In the darkness, all I can see is the outline of him; he is a big man. At least a foot taller than me, making him about six foot two, give or take, and from his silhouette, he seems muscular too.

I take a quick step back when he takes one forward. I’m up against the wall, again; I’m trapped. I move my eyes to his lips which is the only part of his face that I can see in the shaft of light coming from the hallway. His full lips are parted a little, but the deep curve that they're in makes my world stop spinning for a moment. In one split second a million things flash before me; I move my hand to my neck as though I remember where those lips have met my skin before. There’s a dimple in his left cheek that makes me shiver in lust. What is happening?

“I thought we could have some food,” his voice is deep, like nothing I’ve heard before. It sounds like a drum but louder, but at the same time, smooth. His voice commands the room; I imagine it’s the same for any room he's in.

I move my eyes to the two men behind him; the Candle and Clock glance between me and the other man.

"And if I don't, are the Candle and Clock going to guard my room?" I ask, and my lips curl up into a smile. I know that this is not a funny moment, not even a little bit, but the fear running through me is making me say stupid things.

"Beth will be in, in a moment to bring you some fresh towels. I take it you would like to freshen up. The bathroom is right through that door."

I see his arm move towards the left side of the room.

I look over and see the door as the light from the hallway shines in, and I see the door to the left. Before I can reply, he leaves the room, and I'm left standing there, staring at the door.

I look around the dark room; there must be a light switch somewhere in this place. I tried earlier, and there was no switch by the door, which is where normal people would put one. It’s hard to see in the darkness.

As I make my way around the room, I quickly turn around as the door opens again. It isn't the man; this person is smaller, and as they step into the light, I see it’s a woman. I watch her walk over to the bedside table; I don't see what she picks up, but the light comes on.

I look at the woman, and she gives me a small smile. She stares at me, but she seems happy about something. She's the same height as me, but clearly older. She could be the mom of the Beast, and his friends. "You are beautiful," she says.
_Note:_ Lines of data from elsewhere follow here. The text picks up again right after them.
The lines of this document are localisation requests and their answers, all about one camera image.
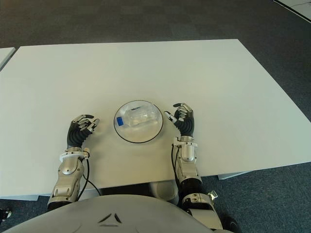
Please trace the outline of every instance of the white table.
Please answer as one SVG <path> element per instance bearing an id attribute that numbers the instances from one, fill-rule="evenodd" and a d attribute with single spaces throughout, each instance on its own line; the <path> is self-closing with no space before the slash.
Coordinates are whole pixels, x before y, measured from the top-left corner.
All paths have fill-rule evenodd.
<path id="1" fill-rule="evenodd" d="M 238 40 L 21 47 L 0 73 L 0 196 L 51 192 L 79 114 L 101 119 L 86 142 L 98 187 L 173 179 L 167 119 L 148 143 L 115 132 L 131 100 L 194 109 L 202 176 L 311 161 L 310 122 Z"/>
<path id="2" fill-rule="evenodd" d="M 15 48 L 0 49 L 0 70 L 14 51 L 15 51 Z"/>

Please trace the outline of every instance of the black cable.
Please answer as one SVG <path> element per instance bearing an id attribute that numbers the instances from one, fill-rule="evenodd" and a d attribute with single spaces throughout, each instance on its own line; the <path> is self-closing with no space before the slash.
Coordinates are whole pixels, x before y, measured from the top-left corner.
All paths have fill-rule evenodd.
<path id="1" fill-rule="evenodd" d="M 293 6 L 304 5 L 304 4 L 307 4 L 307 3 L 311 3 L 311 1 L 308 1 L 308 2 L 305 2 L 305 3 L 301 3 L 301 4 L 296 4 L 296 5 L 293 5 Z"/>
<path id="2" fill-rule="evenodd" d="M 86 179 L 86 176 L 83 174 L 83 178 L 89 182 L 95 189 L 96 191 L 98 192 L 98 195 L 101 196 L 101 193 L 99 192 L 98 188 L 95 186 L 95 184 L 93 184 L 90 180 Z"/>
<path id="3" fill-rule="evenodd" d="M 173 169 L 174 169 L 175 181 L 176 181 L 177 187 L 179 187 L 179 180 L 178 180 L 178 177 L 177 177 L 177 174 L 176 174 L 176 169 L 175 169 L 174 161 L 173 161 L 173 150 L 174 150 L 174 144 L 172 144 L 171 161 L 172 161 L 172 166 L 173 166 Z"/>
<path id="4" fill-rule="evenodd" d="M 174 164 L 174 169 L 175 169 L 175 170 L 176 170 L 176 162 L 177 162 L 178 152 L 179 152 L 179 147 L 178 147 L 178 149 L 177 149 L 176 157 L 175 157 L 175 164 Z"/>
<path id="5" fill-rule="evenodd" d="M 86 185 L 87 185 L 87 181 L 88 181 L 88 178 L 89 178 L 89 162 L 88 162 L 88 159 L 86 159 L 86 163 L 87 163 L 87 175 L 86 175 L 86 182 L 79 194 L 79 196 L 77 197 L 77 201 L 80 199 L 81 195 L 83 194 L 85 188 L 86 188 Z"/>

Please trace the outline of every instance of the clear plastic bottle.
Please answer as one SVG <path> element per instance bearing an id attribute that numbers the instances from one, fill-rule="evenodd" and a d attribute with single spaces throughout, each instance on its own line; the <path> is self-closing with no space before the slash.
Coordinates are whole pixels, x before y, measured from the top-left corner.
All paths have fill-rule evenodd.
<path id="1" fill-rule="evenodd" d="M 153 104 L 128 109 L 124 116 L 117 117 L 118 125 L 126 124 L 130 127 L 145 123 L 151 120 L 157 120 L 158 109 Z"/>
I stand there, just watching her. Now I get the chance to look around the room; I see a large window but can't make out where it looks out to. There’s a bed that would take up all the space in my apartment; and the walls are all painted white. There are two bedside tables. Simple.

Where the fuck am I?

"This is the controller to the lights, the A.C., the T.V.," she places it back on the bedside table. My eyes don’t leave her face as she sets something on the bed. "I've brought some towels and some clothes. Come down for some food; you must be hungry." I didn’t know I was allowed out of the room.

She tries to walk closer to me, but I take a step back, away from her. She doesn't look like someone that would hurt anyone; she has a soft voice, but that's how they trick you, how they mess with your head.

"My name is Beth if you ever need to talk-"

"Can I go home?" I cut her off. She doesn't say anything, just looks at me; I have no idea if that look is fear for me or relief of some sort. "Don't stand there and say I can talk to you when that guy kidnapped me, and God knows what that other man wants to do to me. I would like you to leave now."

How dare she say she's there for me? She doesn't care that her son has kidnapped me. He gave me no name, I suppose if I knew his name and I escape, I could call the police. I have to laugh at myself. I mean I have no idea where in America I am. If I am still in America, at all. I don’t know how long I was out for, or what the fuck is going on.